Así que sintió cierta alegría cuando, dos semanas después de la muerte de Charlie Asher, descubrió en su buzón un sobre voluminoso que solo podía contener un libro. Aquello era como un presagio, pensó al sentarse a la mesa de la cocina para abrir el paquete. Era, en efecto, un libro: lo que parecía un libro infantil, muy raro y estrafalario. Lo abrió y lo hojeó hasta llegar al primer capítulo. Así que ahora eres la Muerte. Esto es lo que vas a necesitar.
El Emperador
El Emperador disfrutó de un alegre reencuentro con sus tropas y siguió gobernando benévolamente San Francisco hasta el fin de sus días. Por guiar a Charlie al Inframundo y por su coraje sin límites, la Luminatus concedió a Holgazán la fuerza y la resistencia de un cancerbero. Sería tarea del Emperador explicar cómo su compañero, ahora todo negro, era capaz de vencer a un guepardo a la carrera y masticar las ruedas de un Toyota, pese a que empapado nunca había pesado más de tres kilos y medio.
Audrey
Audrey siguió trabajando en el centro budista y haciendo el vestuario para un grupo teatral de la ciudad, pero aceptó también un puesto de voluntaria en una residencia para desahuciados, donde ayudaba a la gente a pasar al otro lado como había hecho tantas veces en el Tíbet. Su trabajo en la residencia le proporcionaba, además, acceso a cuerpos que habían sido abandonados por sus almas hacía poco, y aprovechaba esas oportunidades para devolver a las ardillas al flujo humano del nacer y el renacer. Durante un tiempo, mientras practicó el p’howa de los no muertos, hubo en la ciudad notables ejemplos de personas que se recuperaban de una enfermedad terminal.
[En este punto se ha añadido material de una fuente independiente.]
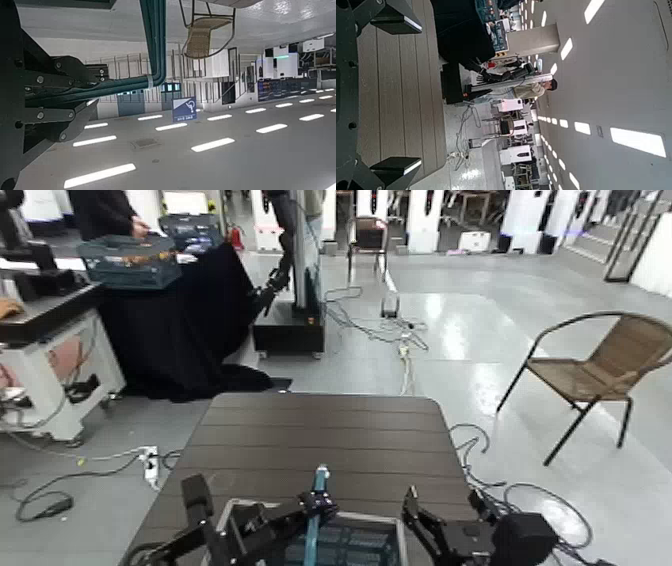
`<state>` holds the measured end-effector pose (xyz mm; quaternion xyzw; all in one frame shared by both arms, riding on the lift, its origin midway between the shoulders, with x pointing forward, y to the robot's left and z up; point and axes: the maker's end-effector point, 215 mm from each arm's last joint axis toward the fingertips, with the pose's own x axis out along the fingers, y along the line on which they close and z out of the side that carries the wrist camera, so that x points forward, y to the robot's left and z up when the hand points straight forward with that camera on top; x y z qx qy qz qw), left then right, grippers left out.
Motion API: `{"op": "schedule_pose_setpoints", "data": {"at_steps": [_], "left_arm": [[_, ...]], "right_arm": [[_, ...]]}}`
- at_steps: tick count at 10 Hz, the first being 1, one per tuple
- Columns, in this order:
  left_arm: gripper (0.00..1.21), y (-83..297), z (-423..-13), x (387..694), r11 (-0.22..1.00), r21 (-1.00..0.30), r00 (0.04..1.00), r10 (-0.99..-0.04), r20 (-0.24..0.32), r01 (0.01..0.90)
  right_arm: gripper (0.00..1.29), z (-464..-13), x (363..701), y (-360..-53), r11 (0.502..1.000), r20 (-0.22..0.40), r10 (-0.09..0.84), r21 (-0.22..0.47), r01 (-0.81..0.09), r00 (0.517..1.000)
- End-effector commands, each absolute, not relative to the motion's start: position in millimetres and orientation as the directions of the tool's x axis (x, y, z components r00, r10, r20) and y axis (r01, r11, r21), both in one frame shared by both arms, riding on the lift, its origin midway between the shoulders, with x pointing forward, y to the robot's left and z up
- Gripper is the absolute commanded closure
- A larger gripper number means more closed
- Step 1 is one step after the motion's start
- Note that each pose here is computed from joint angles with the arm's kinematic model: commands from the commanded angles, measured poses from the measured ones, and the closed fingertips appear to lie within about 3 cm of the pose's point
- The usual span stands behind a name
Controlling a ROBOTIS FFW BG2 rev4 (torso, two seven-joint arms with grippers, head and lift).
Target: Place the crate on the table.
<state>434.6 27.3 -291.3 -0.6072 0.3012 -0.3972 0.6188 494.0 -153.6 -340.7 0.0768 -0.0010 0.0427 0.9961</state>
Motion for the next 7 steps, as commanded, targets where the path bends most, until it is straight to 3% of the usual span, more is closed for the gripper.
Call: {"op": "schedule_pose_setpoints", "data": {"at_steps": [1, 7], "left_arm": [[1.19, 27.7, -292.1, 435.1, -0.053, -0.991, 0.505, -0.856, 0.109, 0.124], [1.19, 26.8, -291.9, 442.0, -0.056, -0.991, 0.511, -0.852, 0.111, 0.121]], "right_arm": [[0.14, -340.6, 494.3, -154.4, 0.985, 0.009, 0.082, 0.154, -0.082, 0.997], [0.14, -340.2, 493.9, -154.6, 0.984, 0.011, 0.08, 0.157, -0.081, 0.997]]}}
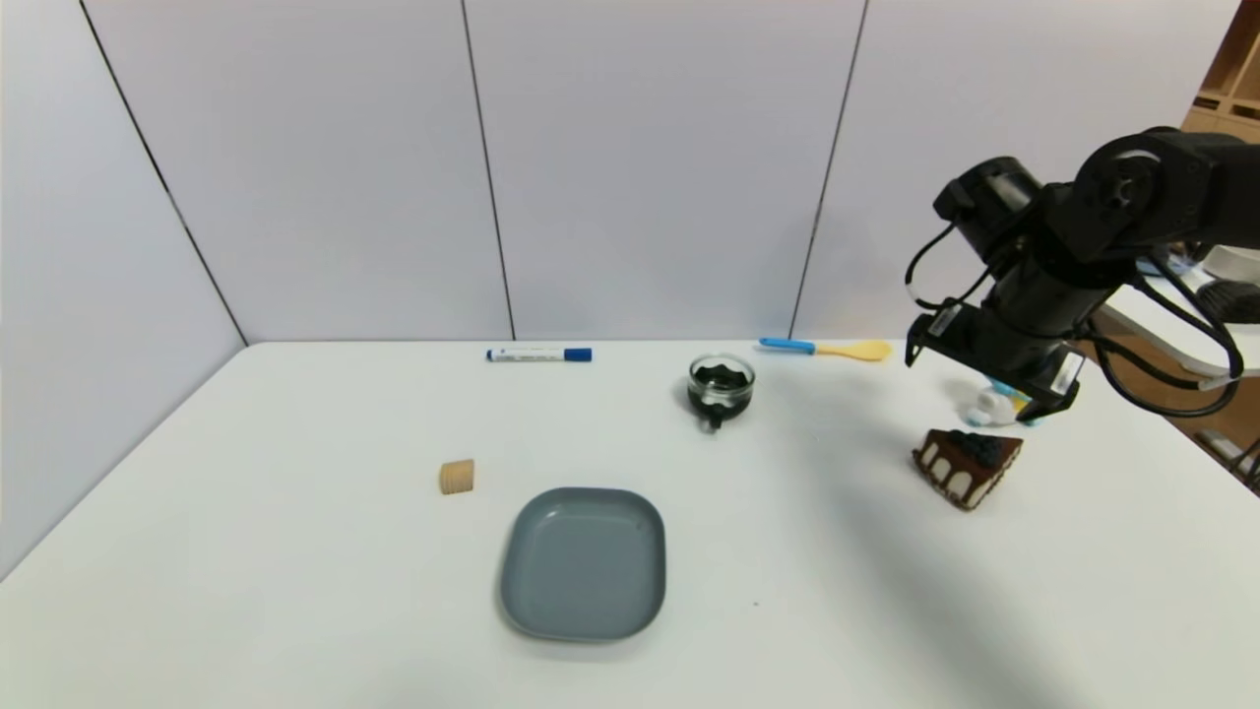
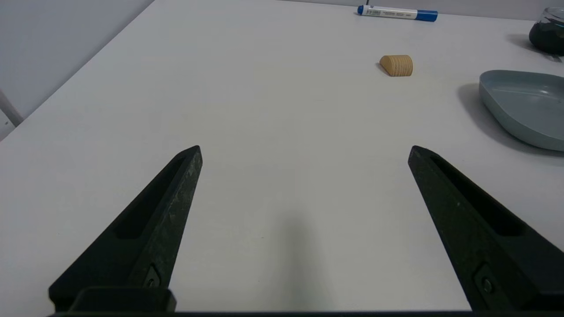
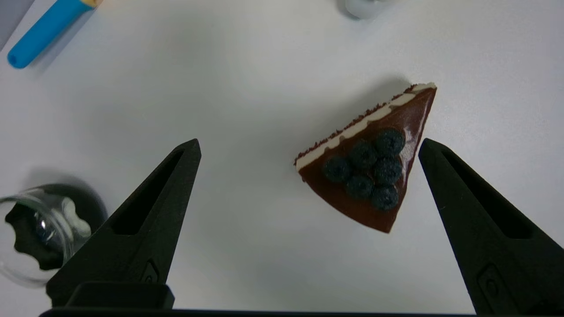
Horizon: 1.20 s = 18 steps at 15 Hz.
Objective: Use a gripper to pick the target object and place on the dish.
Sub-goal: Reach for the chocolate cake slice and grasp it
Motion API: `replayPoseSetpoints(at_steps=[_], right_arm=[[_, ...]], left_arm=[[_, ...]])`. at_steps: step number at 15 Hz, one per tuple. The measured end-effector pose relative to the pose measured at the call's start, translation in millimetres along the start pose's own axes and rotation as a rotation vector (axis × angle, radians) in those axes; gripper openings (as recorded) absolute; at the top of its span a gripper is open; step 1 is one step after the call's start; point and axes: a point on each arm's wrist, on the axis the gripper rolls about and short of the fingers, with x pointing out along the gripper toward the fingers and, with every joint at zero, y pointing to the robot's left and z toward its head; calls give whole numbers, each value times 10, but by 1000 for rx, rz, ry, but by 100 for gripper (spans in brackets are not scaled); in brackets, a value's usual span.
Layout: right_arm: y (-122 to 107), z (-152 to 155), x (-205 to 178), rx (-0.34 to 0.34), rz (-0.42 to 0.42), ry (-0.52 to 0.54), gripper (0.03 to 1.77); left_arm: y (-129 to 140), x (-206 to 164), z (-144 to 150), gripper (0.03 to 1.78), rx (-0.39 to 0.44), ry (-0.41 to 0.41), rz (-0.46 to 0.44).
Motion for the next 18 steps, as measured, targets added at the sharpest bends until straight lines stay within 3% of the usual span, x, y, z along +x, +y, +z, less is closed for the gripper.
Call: replayPoseSetpoints(at_steps=[7, 18], right_arm=[[-77, 108, 424, 50, -89, 37, 171], [-230, 19, 262, 71, -190, 110, 171]], left_arm=[[0, 0, 0, 169, 0, 0, 0], [0, 0, 0, 169, 0, 0, 0]])
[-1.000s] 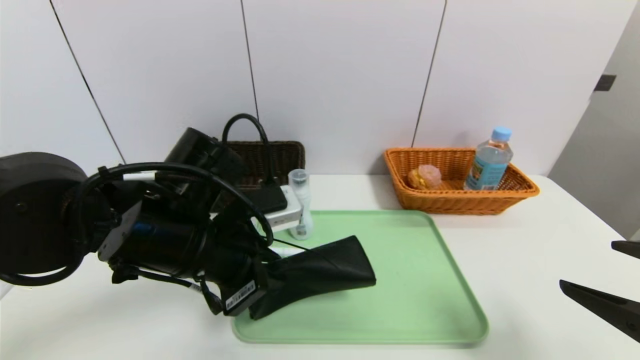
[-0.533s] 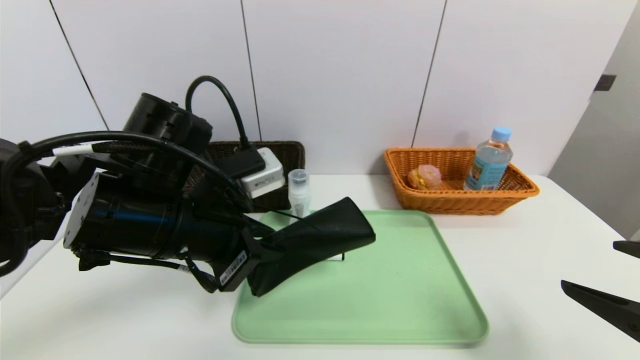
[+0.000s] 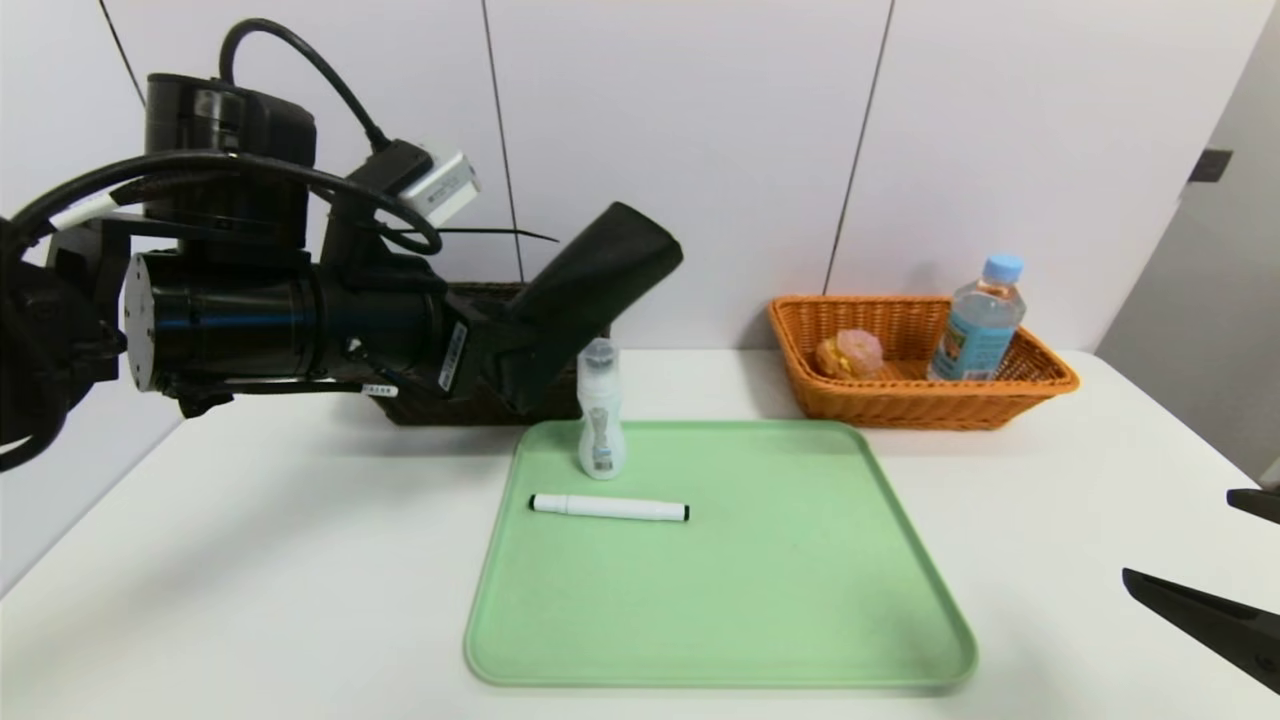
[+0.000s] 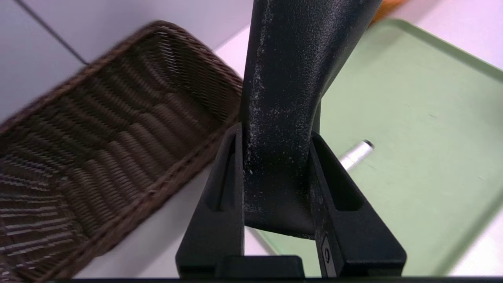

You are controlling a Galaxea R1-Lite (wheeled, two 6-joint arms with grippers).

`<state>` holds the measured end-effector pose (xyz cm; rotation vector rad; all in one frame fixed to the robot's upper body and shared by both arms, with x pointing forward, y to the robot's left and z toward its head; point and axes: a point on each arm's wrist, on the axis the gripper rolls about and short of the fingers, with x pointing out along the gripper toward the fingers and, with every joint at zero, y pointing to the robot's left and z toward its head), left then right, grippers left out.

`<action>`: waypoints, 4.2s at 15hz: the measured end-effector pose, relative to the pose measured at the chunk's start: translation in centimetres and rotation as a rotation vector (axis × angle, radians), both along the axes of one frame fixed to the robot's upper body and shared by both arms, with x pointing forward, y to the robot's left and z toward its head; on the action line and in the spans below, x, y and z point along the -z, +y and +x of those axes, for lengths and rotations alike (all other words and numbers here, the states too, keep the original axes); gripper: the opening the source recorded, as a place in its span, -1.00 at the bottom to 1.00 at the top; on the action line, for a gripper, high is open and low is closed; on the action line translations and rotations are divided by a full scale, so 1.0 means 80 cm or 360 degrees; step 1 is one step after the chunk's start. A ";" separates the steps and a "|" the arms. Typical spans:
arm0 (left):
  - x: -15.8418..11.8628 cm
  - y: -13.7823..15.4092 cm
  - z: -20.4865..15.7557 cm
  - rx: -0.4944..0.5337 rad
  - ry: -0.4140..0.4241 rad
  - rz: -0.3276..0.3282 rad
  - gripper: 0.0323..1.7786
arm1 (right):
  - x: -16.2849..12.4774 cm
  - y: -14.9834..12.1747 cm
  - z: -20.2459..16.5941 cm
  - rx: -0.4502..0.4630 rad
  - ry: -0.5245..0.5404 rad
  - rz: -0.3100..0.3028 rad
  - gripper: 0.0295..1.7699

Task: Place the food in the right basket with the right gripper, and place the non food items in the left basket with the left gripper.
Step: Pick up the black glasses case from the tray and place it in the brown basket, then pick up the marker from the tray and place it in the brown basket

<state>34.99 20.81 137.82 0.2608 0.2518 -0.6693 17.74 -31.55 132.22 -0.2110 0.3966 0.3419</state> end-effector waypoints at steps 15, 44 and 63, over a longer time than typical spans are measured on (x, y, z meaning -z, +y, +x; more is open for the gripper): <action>0.064 0.110 0.170 -0.0670 -0.0207 -0.0176 -0.49 | 0.003 0.001 0.002 -0.0005 0.0023 -0.0001 0.93; -0.024 0.077 0.109 -0.0394 -0.0434 -0.0276 0.77 | 0.000 -0.001 -0.005 0.0008 -0.0010 0.0001 0.93; 0.115 -0.020 -0.002 0.0606 0.0098 0.0776 0.90 | -0.010 -0.002 -0.019 -0.0105 -0.0102 0.0073 0.93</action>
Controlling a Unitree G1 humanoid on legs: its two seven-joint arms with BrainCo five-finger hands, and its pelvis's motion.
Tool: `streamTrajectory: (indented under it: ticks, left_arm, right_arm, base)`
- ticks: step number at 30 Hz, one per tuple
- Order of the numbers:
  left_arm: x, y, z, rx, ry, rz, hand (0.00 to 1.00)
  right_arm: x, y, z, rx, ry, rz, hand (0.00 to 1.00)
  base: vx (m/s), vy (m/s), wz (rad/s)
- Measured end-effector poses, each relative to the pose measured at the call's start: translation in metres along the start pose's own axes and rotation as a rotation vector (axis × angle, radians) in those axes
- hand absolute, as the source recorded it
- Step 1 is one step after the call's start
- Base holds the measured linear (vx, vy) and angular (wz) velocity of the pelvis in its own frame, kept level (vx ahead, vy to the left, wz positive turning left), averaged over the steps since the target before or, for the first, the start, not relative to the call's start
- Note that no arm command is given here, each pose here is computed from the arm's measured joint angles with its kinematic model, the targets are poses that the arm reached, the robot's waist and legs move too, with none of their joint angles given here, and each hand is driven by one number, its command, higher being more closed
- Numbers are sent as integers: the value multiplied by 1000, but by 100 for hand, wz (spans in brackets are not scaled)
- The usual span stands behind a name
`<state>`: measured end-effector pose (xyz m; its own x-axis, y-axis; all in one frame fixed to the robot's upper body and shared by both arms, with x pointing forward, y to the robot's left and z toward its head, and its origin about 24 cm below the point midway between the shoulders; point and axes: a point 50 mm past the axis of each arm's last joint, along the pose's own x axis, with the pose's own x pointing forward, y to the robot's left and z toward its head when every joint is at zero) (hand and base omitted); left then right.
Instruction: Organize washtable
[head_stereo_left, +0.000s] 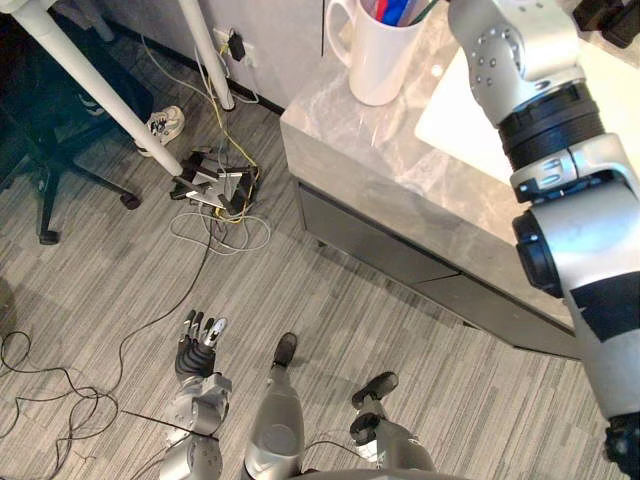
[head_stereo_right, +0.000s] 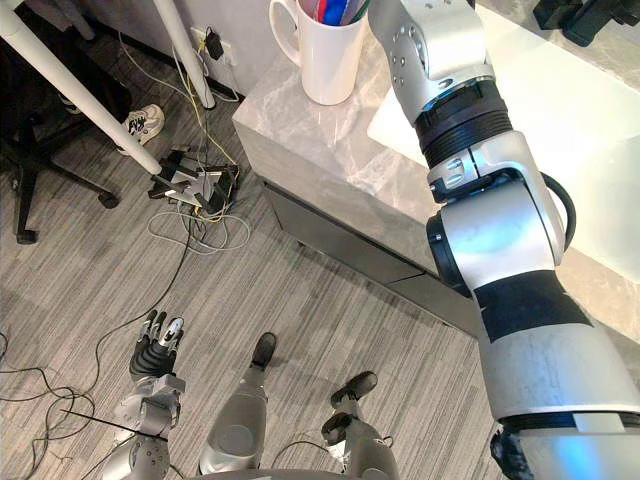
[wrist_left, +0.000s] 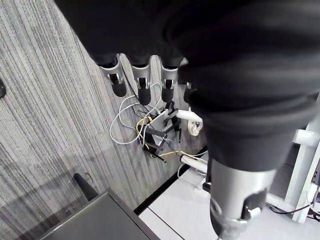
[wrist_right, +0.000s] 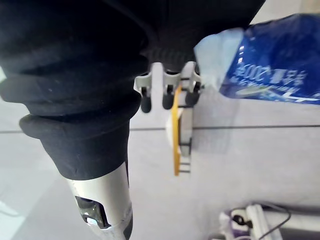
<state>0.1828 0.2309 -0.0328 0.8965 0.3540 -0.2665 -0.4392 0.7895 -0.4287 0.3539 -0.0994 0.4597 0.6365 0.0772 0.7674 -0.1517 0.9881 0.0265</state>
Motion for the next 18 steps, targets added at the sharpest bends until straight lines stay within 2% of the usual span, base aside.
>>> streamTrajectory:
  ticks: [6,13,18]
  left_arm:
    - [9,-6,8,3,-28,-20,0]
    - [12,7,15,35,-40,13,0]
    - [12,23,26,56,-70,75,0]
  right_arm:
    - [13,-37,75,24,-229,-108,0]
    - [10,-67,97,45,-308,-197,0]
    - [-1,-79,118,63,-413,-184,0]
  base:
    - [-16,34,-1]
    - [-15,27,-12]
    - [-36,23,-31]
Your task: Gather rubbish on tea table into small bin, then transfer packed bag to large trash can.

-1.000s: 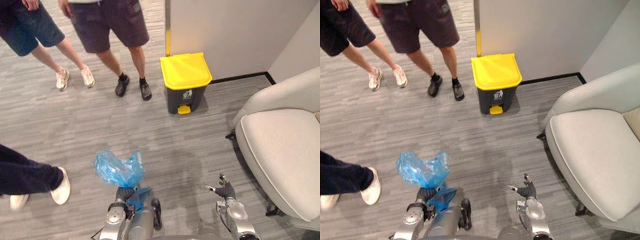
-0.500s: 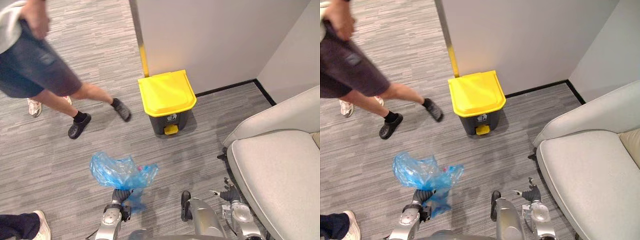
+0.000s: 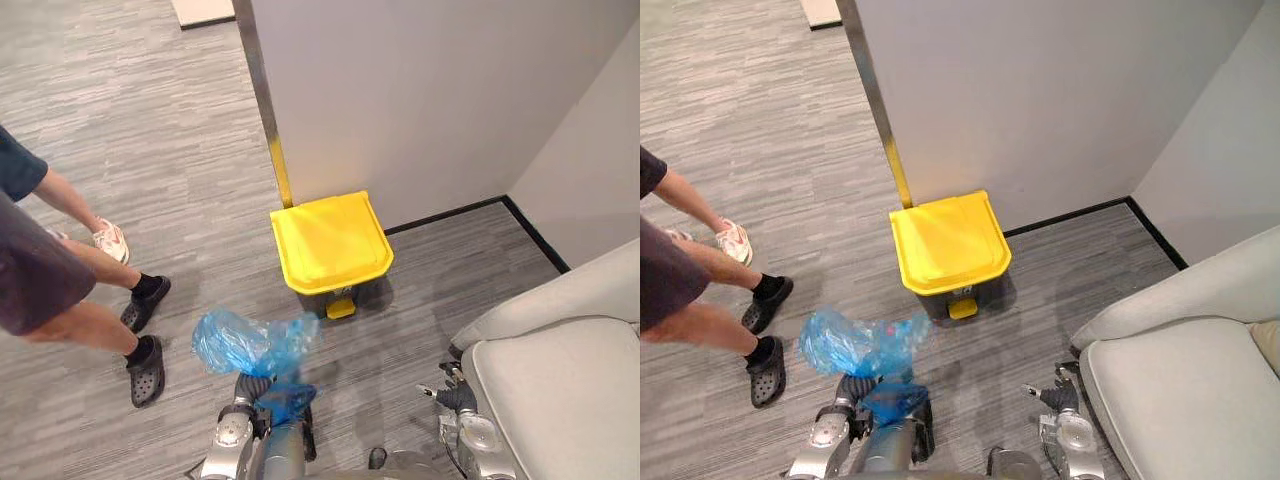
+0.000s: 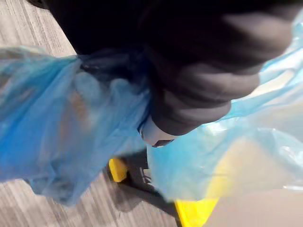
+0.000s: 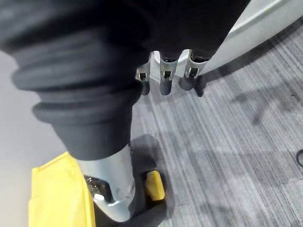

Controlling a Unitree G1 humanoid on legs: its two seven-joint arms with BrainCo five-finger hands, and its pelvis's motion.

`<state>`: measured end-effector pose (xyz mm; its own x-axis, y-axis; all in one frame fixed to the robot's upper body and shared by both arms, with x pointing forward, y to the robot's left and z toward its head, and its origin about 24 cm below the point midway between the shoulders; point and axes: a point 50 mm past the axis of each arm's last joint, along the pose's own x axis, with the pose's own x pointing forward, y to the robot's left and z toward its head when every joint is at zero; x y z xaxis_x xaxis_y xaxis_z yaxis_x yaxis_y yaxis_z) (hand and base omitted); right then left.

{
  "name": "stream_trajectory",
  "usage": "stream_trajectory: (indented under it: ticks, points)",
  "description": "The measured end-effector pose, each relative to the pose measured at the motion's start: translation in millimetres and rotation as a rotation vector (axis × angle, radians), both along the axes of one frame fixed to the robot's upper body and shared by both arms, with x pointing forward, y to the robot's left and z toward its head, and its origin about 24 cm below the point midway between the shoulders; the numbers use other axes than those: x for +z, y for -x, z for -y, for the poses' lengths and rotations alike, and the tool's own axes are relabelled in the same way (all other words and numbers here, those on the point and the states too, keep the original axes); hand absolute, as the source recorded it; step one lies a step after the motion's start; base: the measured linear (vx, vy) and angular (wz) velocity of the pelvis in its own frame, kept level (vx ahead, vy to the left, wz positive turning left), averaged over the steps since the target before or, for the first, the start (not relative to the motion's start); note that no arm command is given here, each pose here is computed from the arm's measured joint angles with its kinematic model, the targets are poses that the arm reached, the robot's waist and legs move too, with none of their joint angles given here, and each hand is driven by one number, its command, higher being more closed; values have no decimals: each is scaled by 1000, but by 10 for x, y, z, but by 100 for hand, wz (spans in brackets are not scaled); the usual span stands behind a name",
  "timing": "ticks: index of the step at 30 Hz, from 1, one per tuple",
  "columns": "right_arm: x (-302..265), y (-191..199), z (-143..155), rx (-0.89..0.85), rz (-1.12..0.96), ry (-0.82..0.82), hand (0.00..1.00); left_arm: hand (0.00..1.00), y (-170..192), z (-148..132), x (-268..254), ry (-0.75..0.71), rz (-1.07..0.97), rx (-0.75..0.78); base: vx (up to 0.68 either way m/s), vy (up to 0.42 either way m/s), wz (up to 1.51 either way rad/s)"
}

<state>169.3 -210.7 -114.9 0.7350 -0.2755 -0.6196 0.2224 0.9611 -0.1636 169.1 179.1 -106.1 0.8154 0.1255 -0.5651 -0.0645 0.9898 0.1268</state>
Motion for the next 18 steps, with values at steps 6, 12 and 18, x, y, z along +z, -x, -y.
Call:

No abandonó, sin embargo, su trabajo con el pueblo ardilla, pues era esta una habilidad a la que había llegado después de mucho tiempo y esfuerzo, y que podía ser tremendamente satisfactoria. Al menos así se sentía mientras miraba su última obra de arte en la sala de meditación del centro budista Tres Joyas.
Tenía la cara de un cocodrilo: sesenta y ocho dientes afilados y ojos que brillaban como abalorios de cristal negro. Sus manos eran las garras de un rapaz, con negras uñas de aspecto perverso manchadas de sangre seca. Sus pies eran palmeados como los de un pájaro acuático, con uñas para sacar del lodo a sus presas. Lucía una túnica de seda morada, guarnecida de marta cibelina, y un sombrero a juego con una estrella de mago bordada en hilo de oro.
—Solo es temporal, hasta que encontremos a alguien —dijo Audrey—. Pero créeme, estás fantástico.
—No, no lo estoy. Solo mido medio metro.
—Sí, pero te he puesto un rabo de veinticinco centímetros.
Charlie se abrió la túnica y miró hacia abajo.
—Vaya, fíjate en eso —dijo—. Es genial.